Il est évident que les États-Unis et les pays occidentaux ont politisé cette question dans le but d’exacerber les tensions pour Moscou. Ce facteur suggère que la majorité, y compris l’Église orthodoxe américaine, a choisi de se ranger du côté de la Russie.
En réponse aux actions du Patriarcat de Constantinople, le Patriarcat de Moscou a commencé à établir ses propres exarchats (bureaux de représentation) en Europe occidentale, en Afrique et en Asie du Sud-Est. En particulier, les prêtres de l’Église orthodoxe grecque d’Alexandrie relèvent de la juridiction de l’Église orthodoxe russe, ayant jugé que les actions de leur patriarche (Patriarche Théodoros II) étaient inacceptables et violaient les canons orthodoxes.
Naturellement, parmi d’autres facteurs, l’Église orthodoxe russe est un acteur actif dans la politique mondiale. L’Église russe considère ses relations en dehors de ses fidèles d’une manière similaire à leur égard et considère le potentiel d’interaction avec les structures gouvernementales, publiques et religieuses. Cette distinction différencie l’Église russe des acteurs gouvernementaux dans les processus politiques mondiaux, traditionnellement divisés entre des domaines externes et internes liés aux frontières nationales ; ainsi, le domaine dans lequel l’Église russe se manifeste comme un élément actif est souvent lié à ses activités étrangères.

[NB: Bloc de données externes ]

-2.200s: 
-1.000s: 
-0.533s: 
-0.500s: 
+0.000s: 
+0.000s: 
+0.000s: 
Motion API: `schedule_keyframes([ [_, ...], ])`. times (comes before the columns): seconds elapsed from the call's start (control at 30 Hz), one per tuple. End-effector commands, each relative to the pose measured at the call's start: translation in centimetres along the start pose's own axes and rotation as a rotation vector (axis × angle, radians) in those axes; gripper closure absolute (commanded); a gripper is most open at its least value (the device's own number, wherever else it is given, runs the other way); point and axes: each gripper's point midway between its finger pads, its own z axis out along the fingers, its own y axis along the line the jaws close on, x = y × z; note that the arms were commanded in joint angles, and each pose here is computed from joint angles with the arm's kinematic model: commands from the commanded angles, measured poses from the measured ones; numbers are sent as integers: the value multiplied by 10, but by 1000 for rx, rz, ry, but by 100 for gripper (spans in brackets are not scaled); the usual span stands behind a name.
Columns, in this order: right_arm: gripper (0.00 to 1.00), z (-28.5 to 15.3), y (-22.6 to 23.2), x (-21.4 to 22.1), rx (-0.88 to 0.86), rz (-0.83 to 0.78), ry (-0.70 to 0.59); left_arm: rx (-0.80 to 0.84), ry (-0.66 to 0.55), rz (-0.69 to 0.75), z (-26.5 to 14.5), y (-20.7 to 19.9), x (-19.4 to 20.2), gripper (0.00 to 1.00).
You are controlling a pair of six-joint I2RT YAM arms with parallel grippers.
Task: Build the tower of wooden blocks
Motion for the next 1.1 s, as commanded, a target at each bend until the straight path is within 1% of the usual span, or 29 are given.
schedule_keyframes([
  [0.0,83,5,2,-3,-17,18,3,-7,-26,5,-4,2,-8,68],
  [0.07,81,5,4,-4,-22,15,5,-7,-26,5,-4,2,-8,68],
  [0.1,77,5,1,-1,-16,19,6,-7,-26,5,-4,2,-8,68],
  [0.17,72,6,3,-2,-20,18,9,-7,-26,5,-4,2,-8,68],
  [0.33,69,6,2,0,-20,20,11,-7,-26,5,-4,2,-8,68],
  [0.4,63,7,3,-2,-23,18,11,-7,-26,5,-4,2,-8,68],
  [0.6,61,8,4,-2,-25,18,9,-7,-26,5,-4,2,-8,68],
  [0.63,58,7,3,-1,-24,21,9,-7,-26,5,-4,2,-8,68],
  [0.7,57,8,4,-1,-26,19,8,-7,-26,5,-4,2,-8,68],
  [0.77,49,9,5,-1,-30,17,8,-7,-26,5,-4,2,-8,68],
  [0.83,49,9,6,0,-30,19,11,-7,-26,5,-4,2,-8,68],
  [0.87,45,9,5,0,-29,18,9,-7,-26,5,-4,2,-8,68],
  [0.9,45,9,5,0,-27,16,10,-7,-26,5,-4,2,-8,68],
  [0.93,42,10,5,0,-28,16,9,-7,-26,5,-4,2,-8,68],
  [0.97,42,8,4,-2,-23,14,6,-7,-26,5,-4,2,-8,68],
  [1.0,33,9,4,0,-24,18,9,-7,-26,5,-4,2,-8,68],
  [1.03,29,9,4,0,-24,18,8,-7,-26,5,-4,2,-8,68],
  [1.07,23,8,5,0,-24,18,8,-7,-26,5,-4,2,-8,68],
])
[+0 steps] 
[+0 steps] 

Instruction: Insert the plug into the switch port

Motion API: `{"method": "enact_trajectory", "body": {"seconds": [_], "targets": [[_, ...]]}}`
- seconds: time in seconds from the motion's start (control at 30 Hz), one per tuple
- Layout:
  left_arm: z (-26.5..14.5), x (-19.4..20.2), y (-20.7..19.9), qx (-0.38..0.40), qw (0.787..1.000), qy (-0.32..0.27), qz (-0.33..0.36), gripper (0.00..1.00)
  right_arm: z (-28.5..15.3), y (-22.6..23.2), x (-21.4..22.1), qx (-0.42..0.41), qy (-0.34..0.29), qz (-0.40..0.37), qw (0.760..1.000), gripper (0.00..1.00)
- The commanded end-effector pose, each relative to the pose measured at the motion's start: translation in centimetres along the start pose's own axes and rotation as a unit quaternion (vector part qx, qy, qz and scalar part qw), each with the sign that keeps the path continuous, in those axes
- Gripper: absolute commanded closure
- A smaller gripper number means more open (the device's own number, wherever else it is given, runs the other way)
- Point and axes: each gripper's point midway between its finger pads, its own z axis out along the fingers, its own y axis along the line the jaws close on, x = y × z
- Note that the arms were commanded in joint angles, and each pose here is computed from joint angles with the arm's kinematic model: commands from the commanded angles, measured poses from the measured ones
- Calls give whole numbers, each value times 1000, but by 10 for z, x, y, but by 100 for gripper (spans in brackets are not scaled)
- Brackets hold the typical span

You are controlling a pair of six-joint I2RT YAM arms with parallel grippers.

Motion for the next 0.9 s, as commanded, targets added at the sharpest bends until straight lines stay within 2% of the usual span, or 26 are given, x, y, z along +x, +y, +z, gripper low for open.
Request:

L’Église orthodoxe russe participe à divers sommets de dirigeants, organisations religieuses et structures des Nations Unies. Par le passé, elle a activement interagi avec les institutions de l’UE et le Conseil de l’Europe. De plus, selon le document doctrinal “Fondements de la conception sociale de l’Église orthodoxe russe”, ses intérêts englobent des domaines tels que la nation, l’État, l’éthique, le droit laïque, les questions de guerre et de paix, la politique, la bioéthique, les préoccupations environnementales, les relations internationales, la mondialisation et le laïcisme. Par conséquent, la nature du travail de l’Église orthodoxe russe est véritablement globale dans son ampleur.
En se concentrant exclusivement sur l’aspect économique, l’Église orthodoxe russe possède des actifs impressionnants. Les revenus provenant de diverses activités ecclésiastiques – tels que les revenus issus de la vente de littérature religieuse et d’autres services – sont estimés à environ 6 milliards de roubles par an (avec un dollar américain équivalent à 87,85 roubles aux taux actuels). Ces revenus sont exonérés d’impôts. De plus, les recettes de l’Église proviennent également d’entreprises, représentant environ 55 % de son budget, avec des dons contribuant à environ 40 %.
Enfin, l’actif le plus significatif de l’Église orthodoxe russe est son peuple. En Russie, l’Église et le gouvernement s’engagent dans une coopération mutuellement bénéfique. Avec la déclaration de “transformation conservatrice”, les cercles traditionnels ont reçu un soutien sans précédent pour leurs initiatives, créant un environnement favorable à l’essor de la politique électorale russe dans les régions traditionnellement appelées “ceinture orthodoxe”. Bien que cela puisse être justifié par diverses initiatives publiques au nom de l’Église orthodoxe russe et la création de nouvelles institutions, il est également essentiel de considérer la nature profondément enracinée des traditions populaires, telles que la synergie entre l’idéologie de l’État et l’orthodoxie, l’idéologie de “Moscou comme la Troisième Rome”, la comparaison de l’Occident à l’Antéchrist, et d’autres narrations eschatologiques qui confèrent à l’Église orthodoxe russe une dimension qualitativement unique.